Personhood USA, which twice tried and failed to pass a similar ballot measure in Colorado, attracted support for the Mississippi measure from several prominent groups that oppose abortion rights, including the Family Research Council and the American Family Association. It blamed the abortion rights group Planned Parenthood, which campaigned against the initiative, for its defeat.
Opponents, including some religious groups, argued that the initiative was unconstitutional and poorly constructed, and would have made several forms of birth control and in-vitro fertilization techniques illegal.
After the election defeat, the AUL defended its decision to stay on the sidelines. AUL spokeswoman Kristi Hamrick said the measure, even if it had passed, was not in direct “conflict” with Roe v. Wade and wouldn’t have led to its overthrow.
Asked about Staver’s charge that the AUL is too cautious, she said: “Pro-life organizations who agree on the need to build toward test cases that can overturn Roe v. Wade may not all agree on the best course of action, but friends can engage in separate strategies. It’s not one size fits all."
The NRLC issued a statement on focusing on state legislative wins in 2011 that restricted access to abortion. The U.S. Conference of Catholic Bishops referred questions on the initiative to its dioceses in Mississippi.
At the Catholic Diocese of Biloxi, spokeswoman Shirley Henderson said several people have called concerned that the church had not thrown its weight behind the initiative.

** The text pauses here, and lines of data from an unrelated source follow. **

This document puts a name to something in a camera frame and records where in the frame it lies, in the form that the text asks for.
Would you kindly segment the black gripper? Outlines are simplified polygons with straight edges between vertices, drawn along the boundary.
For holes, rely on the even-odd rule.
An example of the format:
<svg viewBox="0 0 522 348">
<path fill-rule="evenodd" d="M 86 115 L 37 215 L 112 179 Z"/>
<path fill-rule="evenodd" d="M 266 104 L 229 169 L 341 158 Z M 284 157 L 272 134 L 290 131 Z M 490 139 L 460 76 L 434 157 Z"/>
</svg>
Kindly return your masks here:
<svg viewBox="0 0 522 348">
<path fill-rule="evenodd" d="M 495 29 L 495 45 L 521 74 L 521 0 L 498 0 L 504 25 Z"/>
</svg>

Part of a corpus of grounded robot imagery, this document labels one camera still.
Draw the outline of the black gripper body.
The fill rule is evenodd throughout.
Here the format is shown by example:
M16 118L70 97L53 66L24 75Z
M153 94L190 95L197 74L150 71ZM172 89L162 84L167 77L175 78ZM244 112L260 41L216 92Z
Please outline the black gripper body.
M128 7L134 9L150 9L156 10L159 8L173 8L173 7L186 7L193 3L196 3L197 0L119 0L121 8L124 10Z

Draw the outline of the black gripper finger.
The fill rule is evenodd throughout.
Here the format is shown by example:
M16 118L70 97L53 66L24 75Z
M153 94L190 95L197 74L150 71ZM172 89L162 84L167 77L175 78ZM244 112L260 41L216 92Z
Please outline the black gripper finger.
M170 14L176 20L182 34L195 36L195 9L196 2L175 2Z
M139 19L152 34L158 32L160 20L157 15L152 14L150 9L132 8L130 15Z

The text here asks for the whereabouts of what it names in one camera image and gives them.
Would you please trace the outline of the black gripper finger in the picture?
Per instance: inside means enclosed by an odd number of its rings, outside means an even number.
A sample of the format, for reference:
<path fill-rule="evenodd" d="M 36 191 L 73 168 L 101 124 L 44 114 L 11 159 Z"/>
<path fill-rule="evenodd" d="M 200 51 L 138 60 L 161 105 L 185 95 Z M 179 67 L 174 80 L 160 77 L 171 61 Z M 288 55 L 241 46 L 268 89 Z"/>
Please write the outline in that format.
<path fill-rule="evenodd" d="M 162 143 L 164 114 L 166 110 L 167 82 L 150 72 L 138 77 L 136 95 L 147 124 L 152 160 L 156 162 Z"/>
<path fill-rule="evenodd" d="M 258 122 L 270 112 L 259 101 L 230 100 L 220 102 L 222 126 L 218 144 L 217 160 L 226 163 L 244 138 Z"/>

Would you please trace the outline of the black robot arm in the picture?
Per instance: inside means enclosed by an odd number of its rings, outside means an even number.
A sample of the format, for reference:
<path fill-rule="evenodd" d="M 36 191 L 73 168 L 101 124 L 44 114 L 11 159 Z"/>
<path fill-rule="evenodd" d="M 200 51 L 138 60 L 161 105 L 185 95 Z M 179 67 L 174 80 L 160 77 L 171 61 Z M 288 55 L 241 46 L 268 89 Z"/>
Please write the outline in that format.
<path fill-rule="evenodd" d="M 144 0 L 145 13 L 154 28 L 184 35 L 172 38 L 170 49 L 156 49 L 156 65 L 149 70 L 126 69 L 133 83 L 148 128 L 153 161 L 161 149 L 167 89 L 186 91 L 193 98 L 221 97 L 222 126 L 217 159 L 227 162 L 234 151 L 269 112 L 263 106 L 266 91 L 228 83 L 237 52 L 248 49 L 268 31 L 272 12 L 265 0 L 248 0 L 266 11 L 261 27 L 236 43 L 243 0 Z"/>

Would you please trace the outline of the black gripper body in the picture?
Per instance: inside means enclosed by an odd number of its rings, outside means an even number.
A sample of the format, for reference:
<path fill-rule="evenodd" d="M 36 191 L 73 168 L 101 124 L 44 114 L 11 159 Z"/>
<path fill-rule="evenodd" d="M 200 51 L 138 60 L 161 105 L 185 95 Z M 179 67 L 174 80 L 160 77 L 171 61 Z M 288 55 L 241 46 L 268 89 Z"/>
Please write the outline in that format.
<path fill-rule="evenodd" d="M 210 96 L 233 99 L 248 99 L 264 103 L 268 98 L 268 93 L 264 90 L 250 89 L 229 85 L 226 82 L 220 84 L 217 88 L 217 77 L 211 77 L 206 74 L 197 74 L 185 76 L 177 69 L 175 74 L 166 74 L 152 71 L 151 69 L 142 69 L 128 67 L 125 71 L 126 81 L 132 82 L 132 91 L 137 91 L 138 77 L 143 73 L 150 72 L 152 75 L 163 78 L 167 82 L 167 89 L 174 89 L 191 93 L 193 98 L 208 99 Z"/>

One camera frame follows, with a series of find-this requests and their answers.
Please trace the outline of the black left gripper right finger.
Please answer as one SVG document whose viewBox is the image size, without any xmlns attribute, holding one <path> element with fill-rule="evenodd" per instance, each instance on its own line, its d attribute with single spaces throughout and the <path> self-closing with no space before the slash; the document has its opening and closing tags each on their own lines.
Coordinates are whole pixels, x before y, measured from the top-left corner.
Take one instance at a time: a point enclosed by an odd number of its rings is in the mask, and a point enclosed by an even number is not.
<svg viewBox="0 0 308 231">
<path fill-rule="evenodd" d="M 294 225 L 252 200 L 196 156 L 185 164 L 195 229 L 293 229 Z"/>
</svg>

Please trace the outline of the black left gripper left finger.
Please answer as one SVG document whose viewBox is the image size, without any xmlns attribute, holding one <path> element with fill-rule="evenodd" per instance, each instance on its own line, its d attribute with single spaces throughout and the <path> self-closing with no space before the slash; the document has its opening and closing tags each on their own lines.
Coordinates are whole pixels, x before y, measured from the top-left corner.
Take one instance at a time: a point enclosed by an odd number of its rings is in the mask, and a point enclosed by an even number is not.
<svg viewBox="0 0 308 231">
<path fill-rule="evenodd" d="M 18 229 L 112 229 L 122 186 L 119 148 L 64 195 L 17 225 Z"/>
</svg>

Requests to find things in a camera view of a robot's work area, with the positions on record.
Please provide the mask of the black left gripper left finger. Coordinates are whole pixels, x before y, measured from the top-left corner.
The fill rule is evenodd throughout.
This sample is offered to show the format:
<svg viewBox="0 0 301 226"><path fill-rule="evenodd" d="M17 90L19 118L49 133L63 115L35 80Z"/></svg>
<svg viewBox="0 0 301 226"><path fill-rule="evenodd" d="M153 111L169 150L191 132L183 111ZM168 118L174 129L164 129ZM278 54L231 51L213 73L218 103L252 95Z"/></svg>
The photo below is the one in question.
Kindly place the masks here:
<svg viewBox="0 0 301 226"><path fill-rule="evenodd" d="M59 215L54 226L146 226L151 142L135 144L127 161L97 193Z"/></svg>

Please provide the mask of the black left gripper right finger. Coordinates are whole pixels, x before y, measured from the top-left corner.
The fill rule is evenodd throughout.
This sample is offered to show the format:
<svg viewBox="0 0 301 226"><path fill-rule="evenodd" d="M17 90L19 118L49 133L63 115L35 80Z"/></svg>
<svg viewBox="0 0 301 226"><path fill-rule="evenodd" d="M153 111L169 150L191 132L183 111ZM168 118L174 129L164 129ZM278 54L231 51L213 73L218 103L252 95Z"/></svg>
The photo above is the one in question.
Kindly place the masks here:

“I know most of the Catholics in our diocese were disappointed that it did not pass,” she said. “Supposedly, the United States Conference of Catholic Bishops is hoping to reverse Roe v. Wade on the national level.”
Jennifer Mason, spokeswoman for Personhood USA, said the group isn’t too concerned about those who share its views against abortion but did not fight for the initiative.
As for as the Catholic Church and National Right to Life, “we didn’t ask for their support and I don’t know what would have happened if we did ask,” she said. “We were so busy.”
Personhood USA is now focused on getting similar measures on the ballot in several other states: Montana, Ohio, Florida, Nevada and California.